KPP Kulon Progo minta caleg perempuan adu gagasan

id Caleg perempuan

KPP Kulon Progo minta caleg perempuan adu gagasan

Kaukus Perempuan Parlemen Kabupaten Kulon Progo, DIY, mengajak masyarakat pilih caleg perempuan dalam Pemilu 2019. (FOTO ANTARA/Mamiek) (FOTO ANTARA/Mamiek/)

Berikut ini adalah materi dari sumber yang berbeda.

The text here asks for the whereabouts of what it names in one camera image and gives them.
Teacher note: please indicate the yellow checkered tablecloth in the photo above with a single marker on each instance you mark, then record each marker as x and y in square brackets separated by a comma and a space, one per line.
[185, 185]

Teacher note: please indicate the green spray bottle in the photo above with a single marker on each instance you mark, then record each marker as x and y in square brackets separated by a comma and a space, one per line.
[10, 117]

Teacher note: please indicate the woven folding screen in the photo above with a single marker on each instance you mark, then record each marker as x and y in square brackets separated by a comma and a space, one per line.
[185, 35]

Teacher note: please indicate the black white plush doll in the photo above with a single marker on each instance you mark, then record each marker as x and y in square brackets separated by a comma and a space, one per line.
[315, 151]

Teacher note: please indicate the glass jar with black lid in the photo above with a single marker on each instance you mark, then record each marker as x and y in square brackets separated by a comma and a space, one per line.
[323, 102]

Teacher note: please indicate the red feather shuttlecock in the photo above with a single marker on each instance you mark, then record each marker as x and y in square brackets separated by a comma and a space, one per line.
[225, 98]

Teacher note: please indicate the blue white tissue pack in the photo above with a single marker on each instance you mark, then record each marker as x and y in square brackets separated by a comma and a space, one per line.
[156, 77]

Kulon Progo (Antaranews Jogja) -  Kaukus Perempuan Parlemen DPRD Kulon Progo, Daerah Istimewa Yogyakarta, mengajak calon anggota legislatif perempuan peserta Pemilu 2019 berlomba gagasan visi memperjuangkan aspiriasi perempuan.
     
Ketua Kaukus Perempuan Parlemen DPRD Kulon Progo Purwantini di Kulon Progo, Selasa, mengatakan persentase perempuan di DPRD Kulon Progo baru mencapai 17,5 persen atau tujuh dari 40 anggota dewan.
     
"Rendahnya keterwakilan perempuan di DPRD Kulon Progo karena kesadaran masyarakat memilih caleg perempuan masih rendah. Pemilih perempuan sendiri tidak memilih caleg perempuan supaya dapat memperjuangkan aspirasi mereka," katanya.
   
Ia mengatakan jumlah keterwakilan perempuan di DPRD Kulon Progo pada 2009-2014 sebanyak empat orang, kemudian pada 2014-2019 naik menjadi tujuh orang. Keterwakilan perempuan di DPRD Kulon Progo, yakni dari PDIP ada dua orang, PKB tiga orang, Gerindra satu orang, dan Nasdem satu orang.
     
"Partai Golkar, PAN dan PKS belum pernah memiliki anggota DPRD perempuan. Jangan sampai, keberadaan caleg perempuan hanya memenuhi persyaratan pencalegkan yang mewajibkam 30 persen, tapi tidak didukung mesin politik partai," katanya.
     
Sementara itu, Ketua DPRD Kulon Progo Akhid Nuryati mengatakan keperpihakam perempuan terhadap perempuan dan anak masih sebatas dibibir, bukan dari hati karena adanya kecemburuan.
     
"Kita akui kecemburuan membuat keperpihakan masyarakat terhadap caleg perempuan sangat rendah," katanya.
     
Sementara itu, Kaukus Perempuan Politik Indonesia (KPPI) DIY Novia Rukimi mengatakan keterwakilan perempuan dalam politik itu penting karena perempuan tidak dalam politik praktis. Tetapi politik perempuan dalam pembuatan kebijakan baik di segala level, mulai dari level RT, RW, dukuh, desa, bahkan level eksekutif yudikatif, perempuan harus mengisi di sana.
   
"Kita tahu, secara populasi, jumlah perempuan lebih banyak daripada laki-laki. Tetapi perempuan belum mendapatkan manfaat dari hasil pembangunan yang sangat besar. Sehingga perlu keterwakilan perempuan untuk mengawal kebijakan yang pro terhadap perempuan, anak, lansia dan lain-lain," kata Novia Rukmi.
     
Saat ini, menurut Novia, keterwakilan perempuan di parlemen secara kuantitatif masih jauh. Targetnya, ada afirmatif action, minimal 30 persen keterwakilan perempuan di semua level, baik eksekutif, yudikatif, maupun legislatif.
     
"Selain itu, secara kualitas juga masih menjadi pekerjaan rumah (PR). Teman-teman yang didorong untuk menjadi legislator perempuan secara kualitas masih banyak yang harus dibenahi. Baik kemampuan komunikasi politiknya, lobi, secara kapasitas diri, dan integritas juga harus dibenahi," kata Novia.